Ayo kita selesaikan ini dengan kepala dingin.” ucap Chan. Aku pikir pemuda itu
akan semakin murka, tetapi diluar dugaanku ternyata dia menyetujui tawaran Chan
dan mengajak kami ke suatu tenpat. Masih bagian dari lingkungan yang tadi,
kumuh, dan padat. Aku merasa sedang berada di tempat yang asing, seperti bukan
di ibu kota, padahal jarak tempat ini terletak hanya beberapa langkah dari
gedung-gedung tinggi dan mewah.
“Kalian lihat mereka? Mereka semua adalah tanggung
jawabku.

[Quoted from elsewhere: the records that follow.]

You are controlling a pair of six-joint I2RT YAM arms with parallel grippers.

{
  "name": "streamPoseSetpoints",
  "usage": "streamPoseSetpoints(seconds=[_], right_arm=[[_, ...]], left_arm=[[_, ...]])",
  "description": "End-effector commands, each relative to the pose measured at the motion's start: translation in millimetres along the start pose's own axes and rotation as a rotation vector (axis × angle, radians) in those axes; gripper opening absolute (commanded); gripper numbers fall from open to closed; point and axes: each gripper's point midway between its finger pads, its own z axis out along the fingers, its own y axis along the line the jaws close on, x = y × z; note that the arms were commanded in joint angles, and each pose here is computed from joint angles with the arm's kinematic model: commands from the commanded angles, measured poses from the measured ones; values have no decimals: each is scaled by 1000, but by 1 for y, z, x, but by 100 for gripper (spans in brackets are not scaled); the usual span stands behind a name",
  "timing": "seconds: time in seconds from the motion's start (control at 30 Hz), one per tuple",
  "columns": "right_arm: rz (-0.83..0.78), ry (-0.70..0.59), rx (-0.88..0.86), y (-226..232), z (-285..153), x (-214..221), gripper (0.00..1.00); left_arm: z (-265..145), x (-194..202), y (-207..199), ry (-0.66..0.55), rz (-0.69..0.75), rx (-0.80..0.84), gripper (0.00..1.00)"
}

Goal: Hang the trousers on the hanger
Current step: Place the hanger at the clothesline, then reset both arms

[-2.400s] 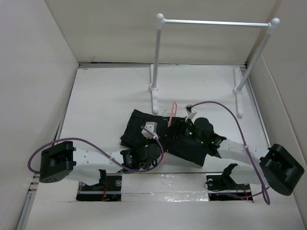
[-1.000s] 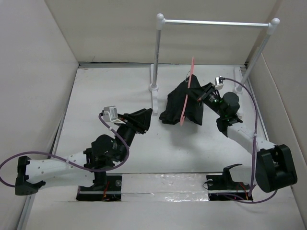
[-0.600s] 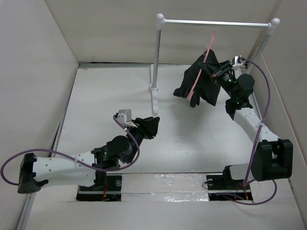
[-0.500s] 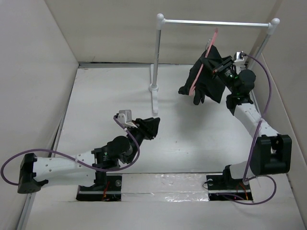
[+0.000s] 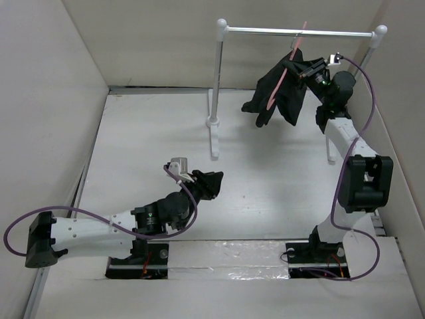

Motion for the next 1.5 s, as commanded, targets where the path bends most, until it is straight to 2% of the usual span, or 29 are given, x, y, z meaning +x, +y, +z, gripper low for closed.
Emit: streamPoseSetpoints(seconds=[0.0, 0.53, 0.73, 0.83, 0.87, 1.03, 1.07, 1.37, 1.47], right_arm=[[-138, -6, -229, 91, 3, -12, 0], [-138, -20, -167, 46, 21, -60, 0], [-160, -13, -158, 39, 18, -61, 0], [-181, -4, -158, 30, 10, -54, 28], [-191, -4, -159, 29, 8, -52, 42], [-267, -14, -91, 15, -5, -49, 75], [-303, -30, -88, 19, -11, -52, 100], [-450, -133, 35, 9, -47, -54, 100], [-484, -159, 0, 24, -65, -49, 100]], left_arm=[[0, -4, 1, -13, -41, -8, 33], [-1, 1, 9, 4, -31, -45, 33], [1, 2, 9, 1, -29, -53, 33], [1, 6, 12, 9, -18, -60, 33], [1, 6, 12, 12, -7, -63, 34], [0, 5, 19, 11, 14, -99, 36], [0, 4, 19, 7, 15, -102, 37], [-6, -12, 21, -6, 5, -125, 45], [-8, -14, 22, -4, 6, -124, 52]])
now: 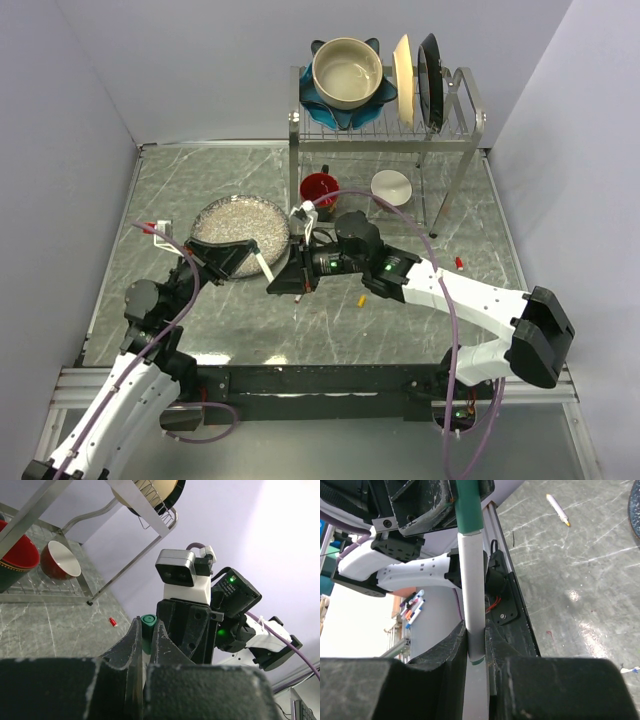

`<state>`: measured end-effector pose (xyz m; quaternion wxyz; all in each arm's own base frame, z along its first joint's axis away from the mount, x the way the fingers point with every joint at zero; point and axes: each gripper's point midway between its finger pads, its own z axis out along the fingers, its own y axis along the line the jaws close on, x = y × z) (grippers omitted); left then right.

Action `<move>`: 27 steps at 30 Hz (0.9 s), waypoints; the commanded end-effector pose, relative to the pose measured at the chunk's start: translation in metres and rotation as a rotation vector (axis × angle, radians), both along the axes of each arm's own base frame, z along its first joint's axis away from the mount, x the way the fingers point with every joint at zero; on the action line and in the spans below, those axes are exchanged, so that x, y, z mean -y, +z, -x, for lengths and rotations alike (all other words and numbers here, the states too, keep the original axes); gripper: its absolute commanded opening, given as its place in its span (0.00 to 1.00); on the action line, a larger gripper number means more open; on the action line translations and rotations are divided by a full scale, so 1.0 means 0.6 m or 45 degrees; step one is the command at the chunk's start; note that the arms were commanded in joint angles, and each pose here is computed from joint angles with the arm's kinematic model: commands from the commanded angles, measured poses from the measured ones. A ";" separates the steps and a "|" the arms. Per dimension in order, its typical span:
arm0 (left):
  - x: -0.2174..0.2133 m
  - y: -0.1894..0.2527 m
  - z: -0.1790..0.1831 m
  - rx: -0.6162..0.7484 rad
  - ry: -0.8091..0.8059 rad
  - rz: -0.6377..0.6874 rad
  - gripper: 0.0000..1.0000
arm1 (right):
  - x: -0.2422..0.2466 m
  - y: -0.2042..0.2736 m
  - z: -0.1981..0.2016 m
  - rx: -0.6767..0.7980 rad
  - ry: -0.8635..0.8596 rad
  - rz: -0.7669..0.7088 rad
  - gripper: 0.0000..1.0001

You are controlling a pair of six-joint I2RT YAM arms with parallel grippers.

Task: Insert the pens into the pen caps

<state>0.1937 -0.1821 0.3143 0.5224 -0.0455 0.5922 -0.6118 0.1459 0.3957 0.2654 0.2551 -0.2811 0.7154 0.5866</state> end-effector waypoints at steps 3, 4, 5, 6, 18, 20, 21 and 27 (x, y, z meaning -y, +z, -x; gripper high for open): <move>0.075 -0.136 0.157 -0.252 -0.750 -0.258 0.01 | 0.056 0.352 -0.162 0.537 -0.522 -0.714 0.00; 0.076 -0.139 0.158 -0.264 -0.757 -0.267 0.01 | 0.056 0.355 -0.162 0.544 -0.514 -0.717 0.00; 0.076 -0.141 0.160 -0.259 -0.764 -0.274 0.01 | 0.057 0.359 -0.165 0.558 -0.516 -0.723 0.00; 0.077 -0.146 0.164 -0.269 -0.776 -0.279 0.01 | 0.057 0.360 -0.168 0.565 -0.519 -0.719 0.00; 0.080 -0.113 0.195 -0.131 -0.895 -0.274 0.01 | 0.062 0.391 -0.185 0.452 -0.430 -0.881 0.00; 0.079 -0.117 0.198 -0.151 -0.905 -0.299 0.01 | 0.074 0.403 -0.185 0.461 -0.414 -0.927 0.00; 0.079 -0.116 0.200 -0.161 -0.916 -0.298 0.01 | 0.075 0.404 -0.186 0.466 -0.422 -0.924 0.00; 0.078 -0.105 0.217 -0.166 -0.999 -0.248 0.01 | 0.080 0.407 -0.186 0.493 -0.398 -0.907 0.00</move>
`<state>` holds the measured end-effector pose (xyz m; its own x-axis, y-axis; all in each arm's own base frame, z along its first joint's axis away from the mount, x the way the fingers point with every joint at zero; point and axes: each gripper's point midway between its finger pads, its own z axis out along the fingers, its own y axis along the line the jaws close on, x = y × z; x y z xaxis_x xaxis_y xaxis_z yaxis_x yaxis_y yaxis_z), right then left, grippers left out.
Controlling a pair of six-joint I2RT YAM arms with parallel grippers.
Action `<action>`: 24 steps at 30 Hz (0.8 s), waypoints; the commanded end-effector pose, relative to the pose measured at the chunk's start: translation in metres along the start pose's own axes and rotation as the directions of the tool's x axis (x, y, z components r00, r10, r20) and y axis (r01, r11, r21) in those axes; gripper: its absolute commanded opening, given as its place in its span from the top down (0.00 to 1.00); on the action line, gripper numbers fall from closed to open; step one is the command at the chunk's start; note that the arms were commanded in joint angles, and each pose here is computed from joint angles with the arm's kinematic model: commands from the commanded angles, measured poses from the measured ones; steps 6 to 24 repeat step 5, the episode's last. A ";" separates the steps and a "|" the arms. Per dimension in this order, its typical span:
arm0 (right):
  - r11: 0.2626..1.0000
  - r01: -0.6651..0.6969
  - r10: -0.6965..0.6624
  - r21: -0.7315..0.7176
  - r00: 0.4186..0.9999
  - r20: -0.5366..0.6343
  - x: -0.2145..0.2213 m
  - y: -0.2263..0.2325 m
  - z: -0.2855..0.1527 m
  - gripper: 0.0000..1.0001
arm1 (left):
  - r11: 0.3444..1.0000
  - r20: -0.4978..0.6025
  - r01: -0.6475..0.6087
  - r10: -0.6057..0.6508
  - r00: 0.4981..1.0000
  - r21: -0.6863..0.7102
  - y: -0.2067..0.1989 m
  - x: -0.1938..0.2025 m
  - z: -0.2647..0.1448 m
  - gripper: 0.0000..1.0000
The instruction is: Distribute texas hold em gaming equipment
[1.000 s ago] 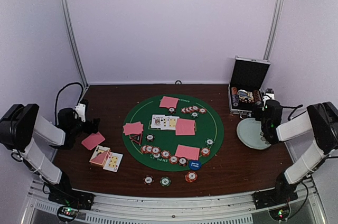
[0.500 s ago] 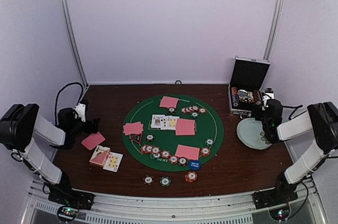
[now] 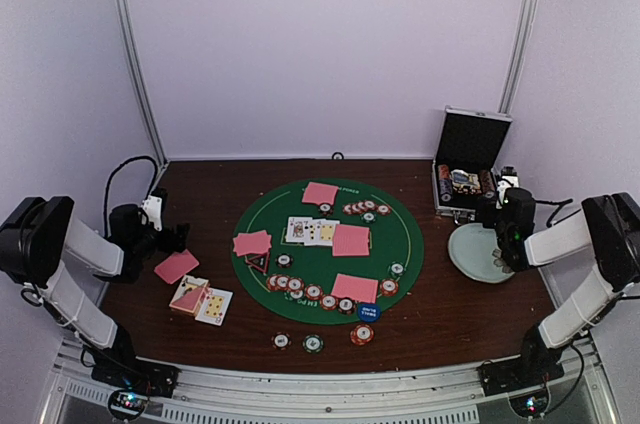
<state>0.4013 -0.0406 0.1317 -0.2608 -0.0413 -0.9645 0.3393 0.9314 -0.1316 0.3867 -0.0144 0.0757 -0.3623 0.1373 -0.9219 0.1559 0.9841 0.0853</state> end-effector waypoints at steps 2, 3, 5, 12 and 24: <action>0.998 0.007 -0.006 -0.062 1.000 0.014 0.001 0.010 -0.002 0.01 | 1.000 0.059 0.000 0.001 0.998 -0.009 0.001 -0.015 0.000 0.03; 0.998 0.006 -0.004 -0.063 1.000 0.029 0.000 0.010 -0.003 0.01 | 1.000 0.059 0.000 0.001 0.998 -0.009 0.001 -0.015 0.001 0.02; 0.997 0.005 -0.002 -0.072 0.999 0.034 0.003 0.010 -0.005 0.01 | 1.000 0.061 -0.001 0.001 0.998 -0.010 0.001 -0.016 0.001 0.02; 0.997 0.005 -0.002 -0.072 0.999 0.034 0.003 0.010 -0.005 0.01 | 1.000 0.061 -0.001 0.001 0.998 -0.010 0.001 -0.016 0.001 0.02; 0.997 0.005 -0.002 -0.072 0.999 0.034 0.003 0.010 -0.005 0.01 | 1.000 0.061 -0.001 0.001 0.998 -0.010 0.001 -0.016 0.001 0.02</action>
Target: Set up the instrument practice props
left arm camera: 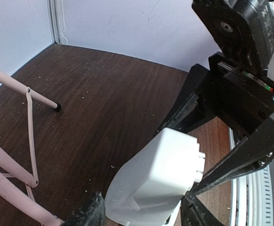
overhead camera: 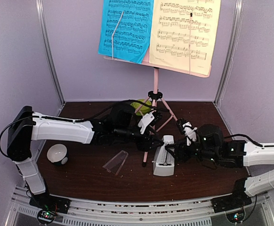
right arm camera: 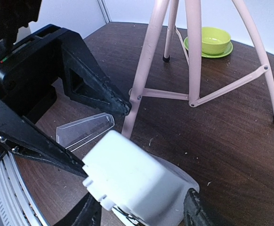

Aku mencuri untuk membiayai kehidupan mereka sehari-hari. Sepulang
sekolah mereka juga ikut membantuku dengan menyemir sepatu di lampu merah,
mengamen, ada juga yang memunguti barang-barang bekas.” Ucap pemuda itu sembari
menunjuk kearah sekumpulan anak yang jumlahnya kira-kira lebih dari 10 orang. “Kenapa
harus mencuri? Itu tidak halal, kau tahu itu kan?” sanggah Kris yang juga sedang memperhatikan
sekumpulan anak tersebut. “Kamu dapat mencari pekerjaan lain yang halal,
percuma melakukan kebaikan tapi dengan cara yang tidak baik.” Kata Chan
menambahi. Aku pun melihat anak-anak tersebut, sepertinya mereka baru saja
pulang sekolah, karena kulihat beberapa dari mereka masih mengenakan seragam
putih merah yang sudah cukup lusuh, dan menurutku itu sudah kurang layak untuk
digunakan ke sekolah. “Kalian orang kaya tahu apa tentang kehidupan? Kegiatan mencari
uang bagi kami sangatlah sulit, tidak semudah kalian menghabiskannya, seharian
di mall kalian berfoya-foya menghabiskan uang dari hasil kerja keras orang tua
kalian. Bahkan hanya untuk sesuap nasi pun kami sangat sulit mendapatkannya.” Jelas
sang pemuda pencuri itu.
Aku merasa iba dengan ucapan pemuda itu, aku berpikir
sesulit itukah hidup mereka, berbeda dengan yang aku lihat di sekitarku selama
ini. Aku sedang melihat sisi lain dari sebuah kota metropolitan. Kemewahan
perkotaan yang seharusnya dapat mereka nikmati tapi di kampung ini dapat
bertahan hidup saja masih sangat bersyukur. Seperti terasa kelabu, hitam dan
putih tanpa warna lain, sedangkan beberapa langkah saja dari tempat ini kita
dapat melihat ribuan warna yang sangat indah. Tapi walaupun seperti itu, tapi
mereka masih terlihat riang, tertawa lepas, saling membantu sama lain, dan
kekeluargaan mereka jauh lebih erat dibandingkan dengan orang-orang yang tinggal
di perumahan elite yang rumahnya selalu terhalang oleh pagar yang tinggi
menjulang. Inilah hidup, seseorang yang selalu bersyukur pasti dapat merasakan
kebahagiaan bagaimanapun keadaan mereka. Beruntunglah orang-orang yang selalu
bersyukur.
Aku, Chan, dan Kris pun kembali kerumah masing-masing
setelah seharian ini kami melakukan petualangan kecil yang cukup berkesan. Aku,
Chan, dan Kris berjanji akan kembali mengunjungi kampung pemuda tadi karena
kami ingin mencoba membantu mereka untuk dapat memperbaiki cara hidupnya agar
tidak salah kaprah. Untunglah tadi kami tidak melakukan kekerasan dan tidak
main hakim sendiri pada Leo si pemuda yang mencuri tadi, dia berjanji akan
mengembalikan barang yang dia curi tadi dan berjanji tidak akan mencuri lagi.